• [Task instructions]: Starting at the line below that contains "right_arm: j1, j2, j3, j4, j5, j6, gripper" and ending at the line that contains "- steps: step", retype each line exactly as it stands, but omit the pictures.

Data entries:
——————————

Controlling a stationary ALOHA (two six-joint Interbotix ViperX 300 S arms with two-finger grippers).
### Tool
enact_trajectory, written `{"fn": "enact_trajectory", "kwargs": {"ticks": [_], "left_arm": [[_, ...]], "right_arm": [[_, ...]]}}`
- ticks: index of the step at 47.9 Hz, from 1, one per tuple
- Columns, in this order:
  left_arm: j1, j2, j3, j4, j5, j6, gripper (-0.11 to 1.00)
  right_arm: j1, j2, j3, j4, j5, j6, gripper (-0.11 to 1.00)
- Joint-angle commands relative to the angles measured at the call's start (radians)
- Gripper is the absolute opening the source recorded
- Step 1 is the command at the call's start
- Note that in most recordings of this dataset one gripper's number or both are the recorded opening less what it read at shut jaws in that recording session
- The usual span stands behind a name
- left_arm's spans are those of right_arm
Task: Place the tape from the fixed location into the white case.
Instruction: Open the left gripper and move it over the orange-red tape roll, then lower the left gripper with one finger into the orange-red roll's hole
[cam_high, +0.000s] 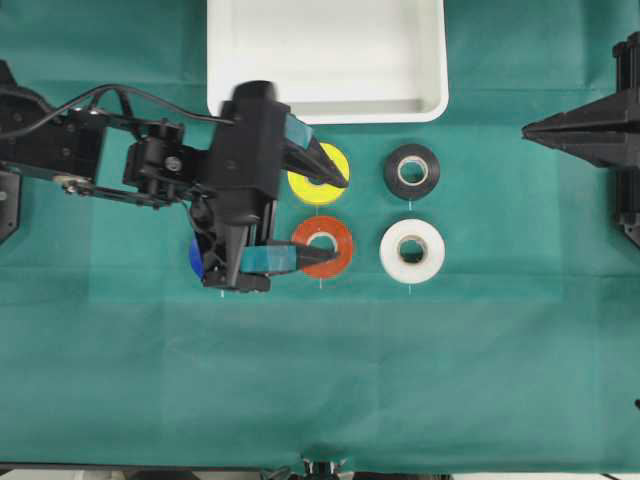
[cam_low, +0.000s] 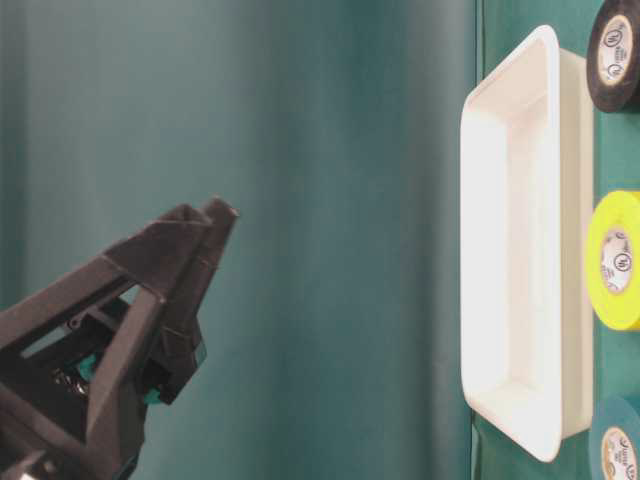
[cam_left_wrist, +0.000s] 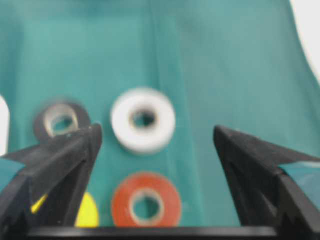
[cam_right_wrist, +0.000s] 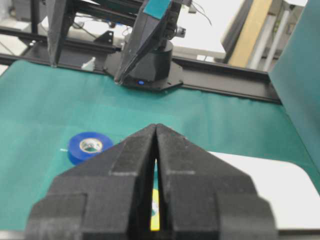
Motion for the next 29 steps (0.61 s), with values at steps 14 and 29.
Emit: {"fn": "enact_trajectory", "kwargs": {"ticks": [14,29], "left_arm": [[-0.012,0.067,-0.229,-0.002,0.411,-0.035,0.99],[-0.014,0.127,-0.341,0.000,0.578,-0.034,0.99]], "right_arm": [[0.000,0.006,-0.032,0.000,0.006,0.003,0.00],[-0.002,0.009,-0.032,0.000,0.006,0.003,0.00]]}}
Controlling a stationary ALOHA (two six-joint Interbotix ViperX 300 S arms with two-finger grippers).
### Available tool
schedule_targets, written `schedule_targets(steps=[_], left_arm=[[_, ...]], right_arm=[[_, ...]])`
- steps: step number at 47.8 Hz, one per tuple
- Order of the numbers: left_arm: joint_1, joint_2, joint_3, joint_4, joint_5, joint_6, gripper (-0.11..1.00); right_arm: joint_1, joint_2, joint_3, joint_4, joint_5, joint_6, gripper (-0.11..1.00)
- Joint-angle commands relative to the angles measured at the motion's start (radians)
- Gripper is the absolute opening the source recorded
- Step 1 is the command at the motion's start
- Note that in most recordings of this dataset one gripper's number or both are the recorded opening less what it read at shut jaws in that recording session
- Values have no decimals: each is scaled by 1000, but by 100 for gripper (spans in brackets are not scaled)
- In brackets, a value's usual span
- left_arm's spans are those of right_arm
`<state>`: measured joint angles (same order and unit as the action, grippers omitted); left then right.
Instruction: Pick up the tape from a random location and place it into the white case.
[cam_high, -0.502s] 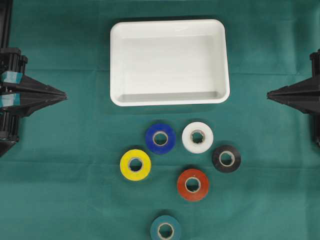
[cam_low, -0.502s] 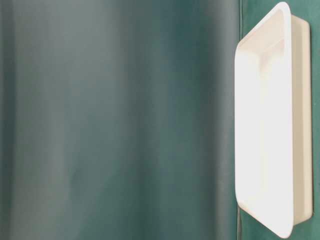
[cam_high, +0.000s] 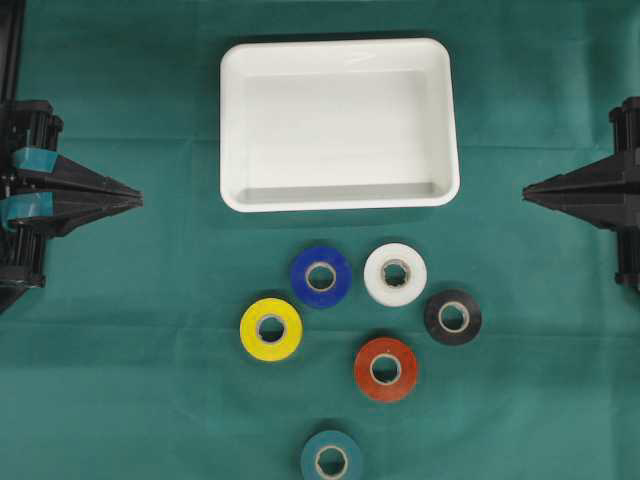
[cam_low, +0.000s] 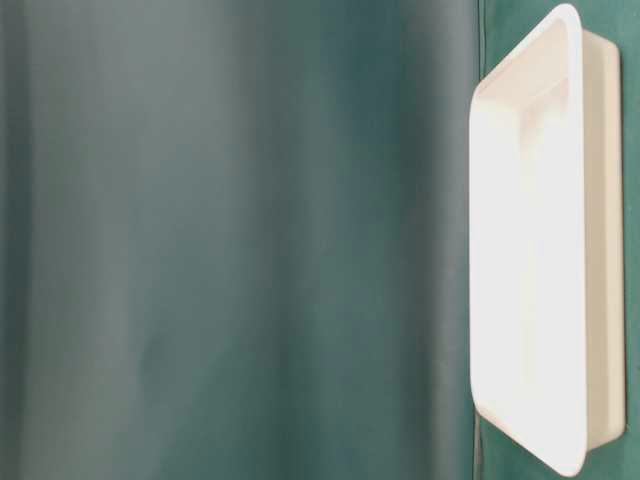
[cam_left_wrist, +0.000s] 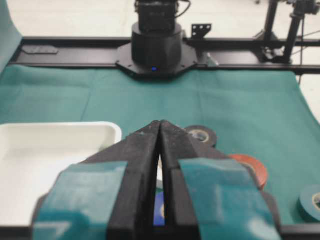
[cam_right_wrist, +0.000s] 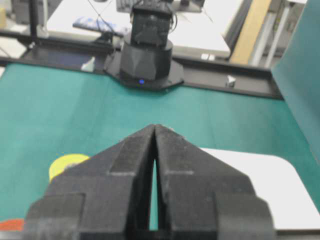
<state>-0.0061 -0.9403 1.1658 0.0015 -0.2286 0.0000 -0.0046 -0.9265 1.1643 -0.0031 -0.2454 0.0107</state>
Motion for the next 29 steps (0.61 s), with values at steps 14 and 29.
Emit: schedule_targets(steps=[14,29], left_arm=[[-5,8,-25,0,-3,0,46],[-5,8,-25,0,-2,-2,94]], right_arm=[[-2,3,-41,9,40,17,52],[-3,3,-52,9,67,25,92]])
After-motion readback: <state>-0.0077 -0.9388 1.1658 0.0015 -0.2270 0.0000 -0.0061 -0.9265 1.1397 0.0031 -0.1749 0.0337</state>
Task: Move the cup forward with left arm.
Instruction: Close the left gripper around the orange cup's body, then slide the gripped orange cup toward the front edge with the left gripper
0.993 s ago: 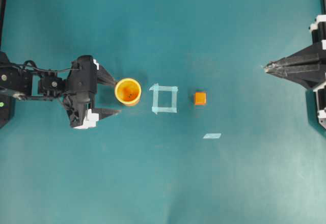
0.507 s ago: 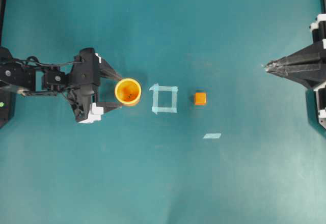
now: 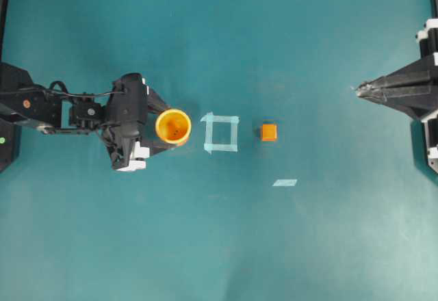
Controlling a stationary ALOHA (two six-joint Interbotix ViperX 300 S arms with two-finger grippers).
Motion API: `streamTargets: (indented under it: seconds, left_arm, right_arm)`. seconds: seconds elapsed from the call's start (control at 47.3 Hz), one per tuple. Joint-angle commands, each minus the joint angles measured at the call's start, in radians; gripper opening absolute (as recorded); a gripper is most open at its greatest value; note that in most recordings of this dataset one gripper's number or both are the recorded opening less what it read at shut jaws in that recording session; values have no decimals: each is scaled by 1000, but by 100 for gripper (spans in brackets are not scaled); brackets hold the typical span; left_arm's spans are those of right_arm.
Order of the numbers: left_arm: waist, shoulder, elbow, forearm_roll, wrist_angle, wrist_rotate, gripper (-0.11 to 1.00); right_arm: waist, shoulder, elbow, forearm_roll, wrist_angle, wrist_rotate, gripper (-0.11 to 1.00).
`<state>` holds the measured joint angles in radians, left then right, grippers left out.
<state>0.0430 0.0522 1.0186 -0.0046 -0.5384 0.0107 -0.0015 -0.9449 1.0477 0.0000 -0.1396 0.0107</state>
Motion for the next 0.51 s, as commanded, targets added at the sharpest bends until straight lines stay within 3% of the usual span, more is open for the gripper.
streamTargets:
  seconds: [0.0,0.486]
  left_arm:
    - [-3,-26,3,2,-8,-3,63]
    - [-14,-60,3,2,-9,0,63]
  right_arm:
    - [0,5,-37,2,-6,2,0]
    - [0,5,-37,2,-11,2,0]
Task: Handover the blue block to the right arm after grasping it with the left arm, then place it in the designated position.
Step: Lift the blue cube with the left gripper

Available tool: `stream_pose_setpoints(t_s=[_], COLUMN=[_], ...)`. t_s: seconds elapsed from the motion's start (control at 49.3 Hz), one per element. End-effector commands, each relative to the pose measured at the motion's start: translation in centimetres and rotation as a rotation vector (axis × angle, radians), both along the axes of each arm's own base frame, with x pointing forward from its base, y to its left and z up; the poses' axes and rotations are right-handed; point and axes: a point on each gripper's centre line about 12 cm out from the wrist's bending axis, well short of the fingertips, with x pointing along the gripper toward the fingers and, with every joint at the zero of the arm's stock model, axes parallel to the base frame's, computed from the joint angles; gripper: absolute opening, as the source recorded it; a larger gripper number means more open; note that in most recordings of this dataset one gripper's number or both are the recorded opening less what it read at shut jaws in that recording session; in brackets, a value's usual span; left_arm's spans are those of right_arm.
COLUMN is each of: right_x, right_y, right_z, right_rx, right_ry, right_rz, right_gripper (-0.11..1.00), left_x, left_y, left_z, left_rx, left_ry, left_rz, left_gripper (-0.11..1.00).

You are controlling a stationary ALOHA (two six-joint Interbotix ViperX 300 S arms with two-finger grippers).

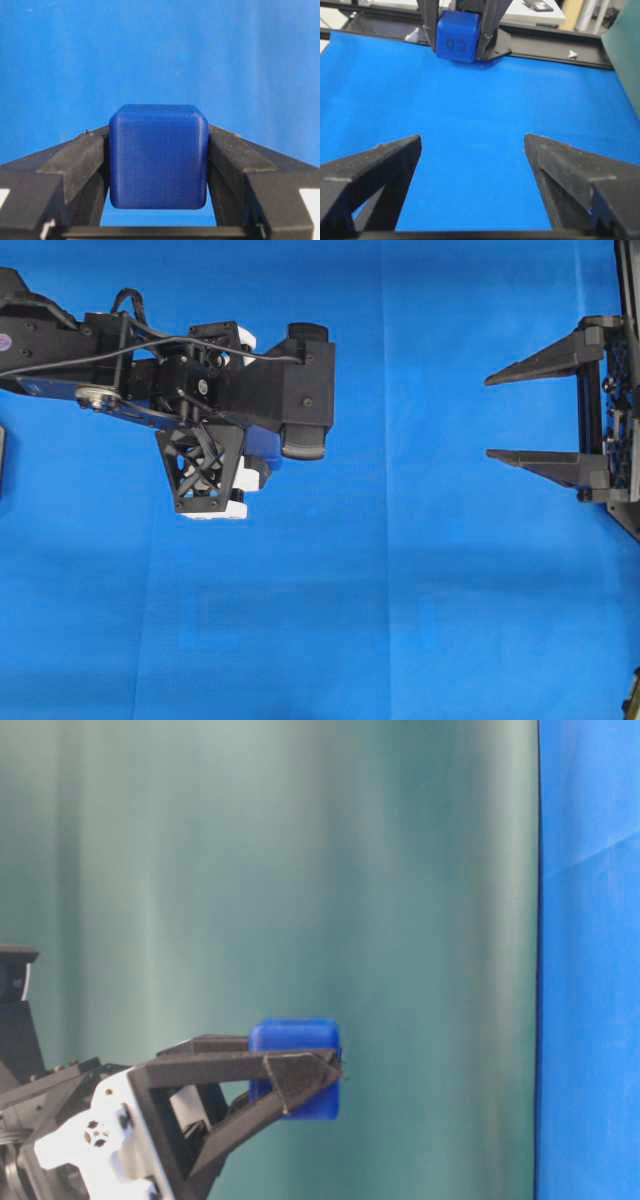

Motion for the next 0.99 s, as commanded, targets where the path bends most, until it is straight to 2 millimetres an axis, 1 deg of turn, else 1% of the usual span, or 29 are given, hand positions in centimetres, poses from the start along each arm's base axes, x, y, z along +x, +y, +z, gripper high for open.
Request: stream_pose_setpoints(t_s=[0.0,0.973], right_x=[0.27,0.27], right_y=[-0.04,-0.04], right_z=[1.31,1.31], right_rx=[0.003,0.003], right_ry=[-0.034,-0.034], right_rz=[-0.002,-0.002], right_gripper=[0.98,0.98], left_x=[-1.56,-1.65], left_y=[-0.03,-0.02], left_z=[4.43,4.31], left_rx=[-0.001,-0.003], left_ry=[-0.118,-0.127], left_rz=[-0.004,-0.002], left_gripper=[0.48,0.48])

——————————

• [Result]:
  right_arm: j1, j2, j3, j4, j5, j6, gripper (-0.11 to 1.00)
- Joint-angle commands relative to the angles measured at the call's start (radians)
- Gripper is the absolute opening the source recorded
- Step 1 is the command at the call's start
- Note that in most recordings of this dataset one gripper's number or both are the recorded opening less what it read at shut jaws in that recording session
- The usual span stands behind a name
- left_arm's spans are those of right_arm
Task: Place the tape from the fixed location into the white case.
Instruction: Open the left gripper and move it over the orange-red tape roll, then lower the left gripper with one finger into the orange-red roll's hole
[cam_high, +0.000s] 
[cam_low, +0.000s] 
[cam_left_wrist, +0.000s] 
[cam_right_wrist, +0.000s] 
Motion for the next 29 steps (0.61 s), with values at steps 14 and 29.
Emit: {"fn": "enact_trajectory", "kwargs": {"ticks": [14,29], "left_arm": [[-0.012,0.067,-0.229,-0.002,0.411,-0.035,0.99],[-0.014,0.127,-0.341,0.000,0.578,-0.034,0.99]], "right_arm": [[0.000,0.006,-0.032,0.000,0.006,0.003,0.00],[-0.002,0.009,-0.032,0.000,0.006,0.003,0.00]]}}
Controlling a stationary ALOHA (two six-joint Interbotix ViperX 300 S arms with two-finger grippers).
### Available tool
schedule_targets, written `schedule_targets(steps=[_], left_arm=[[_, ...]], right_arm=[[_, ...]])`
- steps: step number at 47.8 Hz, one per tuple

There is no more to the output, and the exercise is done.